L'inchiesta ha permesso di fare luce su due omicidi avvenuti il 9 novembre 2015 e il 18 settembre 2017. Secondo le accuse, i delitti sono attribuibili a due gruppi familiari contrapposti, strutturati in due organizzazioni criminali distinte con disponibilità di armi e munizioni. Tre indagati sono finiti in carcere e due ai domiciliari mentre per gli altri quattro è stato disposto l'obbligo di presentazione alla polizia giudiziaria
I carabinieri di Licata e gli agenti della Squadra Mobile di Agrigento hanno eseguito una ordinanza cautelare nei confronti di nove indagati nell'ambito di una inchiesta che ha permesso di fare luce su due omicidi, quello di Enrico Rallo e di Salvatore Azzarello, avvenuti rispettivamente a Palma di Montechiaro il 9 novembre 2015 e il 18 settembre 2017. L'ordinanza è stata emessa dal giudice per le indagini preliminari Stefano Zammuto su richiesta del procuratore Luigi Patronaggio e del sostituto Alessandra Russo. Tre indagati sono finiti in carcere e due ai domiciliari mentre per gli altri quattro è stato disposto l'obbligo di presentazione alla polizia giudiziaria. I reati contestati, a vario titolo, vanno dall'omicidio all'illecita detenzione di armi, alla ricettazione al favoreggiamento personale.
Le indagini
Secondo le accuse, i delitti sono attribuibili a due gruppi familiari contrapposti, strutturati in due organizzazioni criminali distinte con disponibilità di armi e munizioni. Le indagini, particolarmente complesse, si sono avvalse "dell'uso di mezzi tecnici e della particolare conoscenza del territorio da parte della polizia giudiziaria" spiegano gli investigatori. L'ordinanza cautelare ha permesso inoltre di disarticolare i due clan familiari, dediti a reati contro la persona e il patrimonio.

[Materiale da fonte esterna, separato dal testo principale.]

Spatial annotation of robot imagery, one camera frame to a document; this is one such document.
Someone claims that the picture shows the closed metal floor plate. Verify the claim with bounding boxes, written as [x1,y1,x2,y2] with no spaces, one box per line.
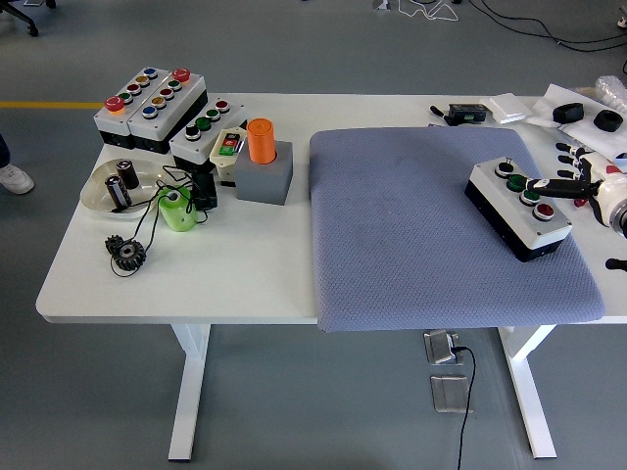
[429,374,472,415]

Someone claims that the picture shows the person's shoe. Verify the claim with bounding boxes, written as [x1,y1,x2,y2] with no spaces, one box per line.
[0,164,35,196]

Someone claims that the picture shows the black power cable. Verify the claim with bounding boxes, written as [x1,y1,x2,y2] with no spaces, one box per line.
[453,346,477,470]

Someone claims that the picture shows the black module green terminal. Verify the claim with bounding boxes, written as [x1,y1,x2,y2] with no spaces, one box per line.
[448,102,489,123]

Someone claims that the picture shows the white floor cable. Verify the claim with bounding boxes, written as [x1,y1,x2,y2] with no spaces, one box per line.
[396,0,461,24]

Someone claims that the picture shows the white table leg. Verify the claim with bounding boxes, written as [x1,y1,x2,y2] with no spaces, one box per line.
[497,324,558,460]
[168,323,212,462]

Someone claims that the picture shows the four-button control box with selector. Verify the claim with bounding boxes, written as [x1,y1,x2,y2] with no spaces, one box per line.
[463,156,573,264]
[169,97,249,173]

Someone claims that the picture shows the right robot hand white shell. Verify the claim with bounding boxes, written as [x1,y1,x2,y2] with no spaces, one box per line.
[525,141,627,229]

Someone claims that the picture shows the black floor cables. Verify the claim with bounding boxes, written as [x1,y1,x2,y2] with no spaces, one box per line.
[469,0,627,53]

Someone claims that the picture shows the orange plastic cylinder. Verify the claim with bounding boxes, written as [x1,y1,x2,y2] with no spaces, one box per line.
[246,117,279,165]

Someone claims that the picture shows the light green plastic cylinder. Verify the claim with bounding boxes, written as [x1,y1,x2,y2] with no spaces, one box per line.
[157,186,199,233]

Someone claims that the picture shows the white flat box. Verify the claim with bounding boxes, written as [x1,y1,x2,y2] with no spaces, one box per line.
[479,92,531,124]

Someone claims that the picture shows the grey-blue textured mat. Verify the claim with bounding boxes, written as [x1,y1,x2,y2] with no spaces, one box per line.
[308,125,606,334]

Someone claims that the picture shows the bubble wrap roll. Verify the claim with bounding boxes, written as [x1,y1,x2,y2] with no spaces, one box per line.
[595,74,627,112]

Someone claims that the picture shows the clear round dish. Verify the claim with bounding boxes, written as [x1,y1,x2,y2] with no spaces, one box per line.
[79,157,170,223]

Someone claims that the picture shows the cream switch red green buttons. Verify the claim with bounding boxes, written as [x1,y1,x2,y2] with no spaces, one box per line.
[209,127,248,185]

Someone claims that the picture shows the large black bevel gear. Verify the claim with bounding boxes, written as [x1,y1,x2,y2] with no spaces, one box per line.
[111,239,147,272]

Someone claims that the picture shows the open metal floor socket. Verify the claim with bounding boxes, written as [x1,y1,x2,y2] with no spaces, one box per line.
[422,330,461,366]

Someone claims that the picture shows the thin black wire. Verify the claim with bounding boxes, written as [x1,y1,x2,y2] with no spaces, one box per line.
[108,164,212,279]

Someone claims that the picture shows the grey plastic block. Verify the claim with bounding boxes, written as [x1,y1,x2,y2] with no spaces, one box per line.
[233,140,295,207]

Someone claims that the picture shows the black office chair base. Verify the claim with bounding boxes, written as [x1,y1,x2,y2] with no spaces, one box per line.
[0,0,58,38]

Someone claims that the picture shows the dark brown capacitor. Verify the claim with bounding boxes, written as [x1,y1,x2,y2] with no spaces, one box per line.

Il procuratore: "Ci siamo riappropriati del controllo del territorio"
"Ci siamo riappropriati del controllo del territorio - ha dichiarato il procuratore di Agrigento, Luigi Patronaggio -. La realtà di Palma di Montechiaro è una realtà molto complessa perché c'è una presenza di Cosa Nostra, c'è una presenza di famiglie stiddrare, ma è vero anche che esistono una serie di clan familiari che esistono con logiche paramafiose improntate alla vendetta". Secondo quanto riporta il procuratore, tutto è iniziato con "un furto di mezzi agricoli nel 2013. È scattata la prima vendetta, l'omicidio. Poi la seconda vendetta per vendicare il primo omicidio - ha sottolineato Patronaggio - e se oggi non fossimo intervenuti così pesantemente arrestando i presunti autori dei due omicidi e disarticolando le famiglie, arrestando favoreggiatori e persone che avevano disponibilità di armi e munizioni, questa catena non si sarebbe interrotta. Rubare un mezzo agricolo è una grande offesa in questi contesti, significa rubare il pane a chi lavora".
Vice questore: "Contesto fortemente omertoso"

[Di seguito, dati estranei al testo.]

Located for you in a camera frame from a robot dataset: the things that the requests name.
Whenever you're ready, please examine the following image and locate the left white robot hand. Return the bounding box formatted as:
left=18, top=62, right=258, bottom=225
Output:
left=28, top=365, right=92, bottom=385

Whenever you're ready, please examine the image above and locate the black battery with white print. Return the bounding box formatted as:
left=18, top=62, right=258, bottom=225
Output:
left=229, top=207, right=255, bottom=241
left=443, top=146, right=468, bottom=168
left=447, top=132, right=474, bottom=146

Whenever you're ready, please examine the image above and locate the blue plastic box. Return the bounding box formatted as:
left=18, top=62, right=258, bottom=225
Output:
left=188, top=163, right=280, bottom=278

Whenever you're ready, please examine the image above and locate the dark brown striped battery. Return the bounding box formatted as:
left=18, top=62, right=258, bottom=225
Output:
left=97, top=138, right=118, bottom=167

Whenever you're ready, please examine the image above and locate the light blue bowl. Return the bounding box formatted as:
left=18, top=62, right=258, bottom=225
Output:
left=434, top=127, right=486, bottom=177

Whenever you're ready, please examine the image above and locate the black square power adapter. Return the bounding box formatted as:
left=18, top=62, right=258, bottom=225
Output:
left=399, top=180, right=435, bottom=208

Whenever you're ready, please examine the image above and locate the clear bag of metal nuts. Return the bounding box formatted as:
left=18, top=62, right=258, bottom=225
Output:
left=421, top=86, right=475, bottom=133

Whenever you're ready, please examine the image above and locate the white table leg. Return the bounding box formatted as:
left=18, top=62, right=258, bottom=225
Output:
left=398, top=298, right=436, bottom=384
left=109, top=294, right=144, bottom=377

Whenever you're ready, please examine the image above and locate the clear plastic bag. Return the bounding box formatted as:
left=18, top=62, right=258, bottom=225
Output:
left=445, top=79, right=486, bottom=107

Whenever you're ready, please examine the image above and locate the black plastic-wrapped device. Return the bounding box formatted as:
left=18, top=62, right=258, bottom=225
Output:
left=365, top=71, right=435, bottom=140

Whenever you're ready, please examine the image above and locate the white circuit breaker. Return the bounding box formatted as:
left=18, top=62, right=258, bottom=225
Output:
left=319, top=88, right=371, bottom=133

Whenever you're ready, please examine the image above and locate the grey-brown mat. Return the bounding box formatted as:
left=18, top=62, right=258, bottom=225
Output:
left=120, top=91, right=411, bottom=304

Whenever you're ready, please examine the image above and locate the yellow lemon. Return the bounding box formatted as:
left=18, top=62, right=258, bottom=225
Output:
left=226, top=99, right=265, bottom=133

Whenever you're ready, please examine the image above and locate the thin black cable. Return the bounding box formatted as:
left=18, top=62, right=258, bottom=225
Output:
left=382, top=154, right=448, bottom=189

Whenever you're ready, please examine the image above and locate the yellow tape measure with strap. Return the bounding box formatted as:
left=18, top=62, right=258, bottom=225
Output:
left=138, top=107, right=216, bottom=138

"A Palma di Montechiaro - afferma il vice questore aggiunto Giovanni Minardi, dirigente della Squadra Mobile di Agrigento - si spara per motivi veramente futili. Nel corso degli anni, abbiamo visto una serie di agguati per motivi veramente banali. È una logica che investe un sottobosco di agrigentini che ricorrono alle armi per liti e diatribe varie".
"Ci siamo mossi in contesto fortemente omertoso, è stata negata perfino l'evidenza, in questi territori si piangono i morti ma non si collabora con l'autorità di polizia - hanno detto il procuratore capo Luigi Patronaggio e il dirigente della Mobile -. Se uno degli indagati, in occasione dell' omicidio di Enrico Rallo, avesse raccontato ai carabinieri intervenuti quanto era di sua conoscenza, avremmo sicuramente un morto in meno e due padri di famiglia liberi. Per questo attaccamento viscerale al 'non collaboro' si determina un bivio, nella strade della vita, che porta a conseguenze terribili".